Há momentos que certamente serão recordados muito tempo depois do fim do direto. Como aquele em que um radialista solitário no arquipélago de Svalbard, no Polo Norte, de nome Cal Lockwood, é adotado por milhares de portugueses, graças ao Nuno Markl, estabelecendo-se uma inesperada ligação através da música com essa distante e misteriosa personagem. Ou aquele em que a pianista Maria João Pires entra inesperadamente no direto para tocar alguns minutos de Debussy.
Ou quando rimos até às lágrimas sempre que o Bruno Nogueira e o Nuno Lopes fazem o unboxing do pipi ou assistimos às performances (arrojadas) de Albano Jerónimo e muitos outros. Visto de fora, tudo é absurdo e o único fio condutor é o quão divertidos todos eles conseguem ser.
A emissão termina todas as noites ao som do piano de Filipe Melo, com um repertório de luxo que vai da música clássica ao jazz, o final perfeito para mais uma noite de isolamento em que tentamos manter intacta a nossa sanidade mental.
Muito se fala de como este tipo de conteúdos interativos tem vindo a alterar a forma como consumimos entretenimento, mas estes diretos têm a particularidade de ser irrepetíveis e só podem ser devidamente apreciados em direto. E faz todo o sentido que assim seja no caso de “Como é que o Bicho Mexe?”.

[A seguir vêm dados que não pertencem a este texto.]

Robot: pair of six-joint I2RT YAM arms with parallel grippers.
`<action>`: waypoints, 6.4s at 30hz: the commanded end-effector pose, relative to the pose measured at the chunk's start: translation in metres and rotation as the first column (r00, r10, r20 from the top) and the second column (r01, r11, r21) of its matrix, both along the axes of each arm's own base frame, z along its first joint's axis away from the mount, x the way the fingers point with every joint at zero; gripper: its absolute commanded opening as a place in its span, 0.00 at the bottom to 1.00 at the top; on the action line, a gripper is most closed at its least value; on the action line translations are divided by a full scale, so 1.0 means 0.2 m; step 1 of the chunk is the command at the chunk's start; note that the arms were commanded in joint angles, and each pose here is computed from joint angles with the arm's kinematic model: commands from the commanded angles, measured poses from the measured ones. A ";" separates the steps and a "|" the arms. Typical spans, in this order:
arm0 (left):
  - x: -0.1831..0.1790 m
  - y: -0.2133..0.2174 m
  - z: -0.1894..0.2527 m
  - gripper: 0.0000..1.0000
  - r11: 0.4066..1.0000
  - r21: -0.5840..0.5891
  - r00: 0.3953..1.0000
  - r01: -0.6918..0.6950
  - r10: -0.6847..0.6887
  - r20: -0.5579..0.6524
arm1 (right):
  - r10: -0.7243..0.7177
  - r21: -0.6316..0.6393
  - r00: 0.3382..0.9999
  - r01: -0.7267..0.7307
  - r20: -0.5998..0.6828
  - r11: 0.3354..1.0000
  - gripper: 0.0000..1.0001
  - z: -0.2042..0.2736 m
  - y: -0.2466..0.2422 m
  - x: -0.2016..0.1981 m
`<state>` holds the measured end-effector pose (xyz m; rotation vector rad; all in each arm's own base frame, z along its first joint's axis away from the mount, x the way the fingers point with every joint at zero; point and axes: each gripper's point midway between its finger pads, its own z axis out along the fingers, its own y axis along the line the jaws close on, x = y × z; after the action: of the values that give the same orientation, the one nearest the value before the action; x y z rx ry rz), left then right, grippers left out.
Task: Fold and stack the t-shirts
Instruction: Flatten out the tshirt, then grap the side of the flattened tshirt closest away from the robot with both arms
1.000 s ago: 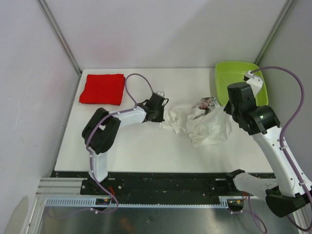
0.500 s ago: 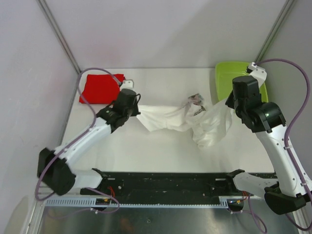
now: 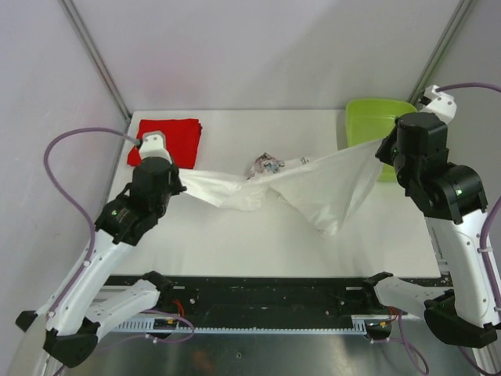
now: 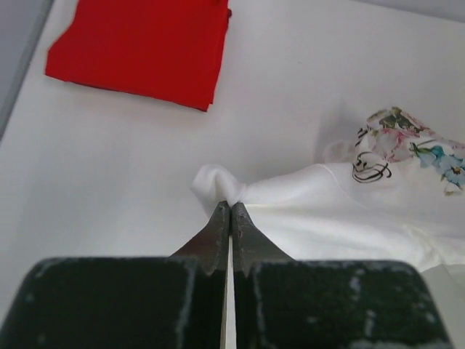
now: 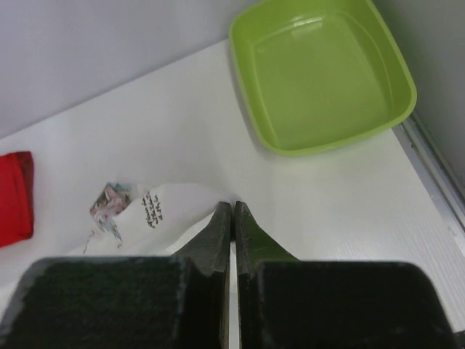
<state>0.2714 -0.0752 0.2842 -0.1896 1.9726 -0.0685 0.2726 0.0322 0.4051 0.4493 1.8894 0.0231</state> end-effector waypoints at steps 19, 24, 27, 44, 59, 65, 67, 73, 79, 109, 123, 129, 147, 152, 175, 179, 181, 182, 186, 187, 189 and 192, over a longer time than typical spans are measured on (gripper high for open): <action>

Bruno Nogueira já começou a preparar a sua audiência para o iminente fim do direto. À medida que se aproxima o fim do estado de emergência, começamos a recuperar as nossas vidas, de regresso a uma nova e estranha ‘normalidade’. Recordaremos com saudades as noites de quarentena, o nonsense dos diretos e o sorriso do Bruno Nogueira ao despedir-se da audiência com as palavras que, por breves instantes, nos recordam da seriedade do momento coletivo que vivemos: “vai correr tudo bem, malta, vai correr tudo bem”.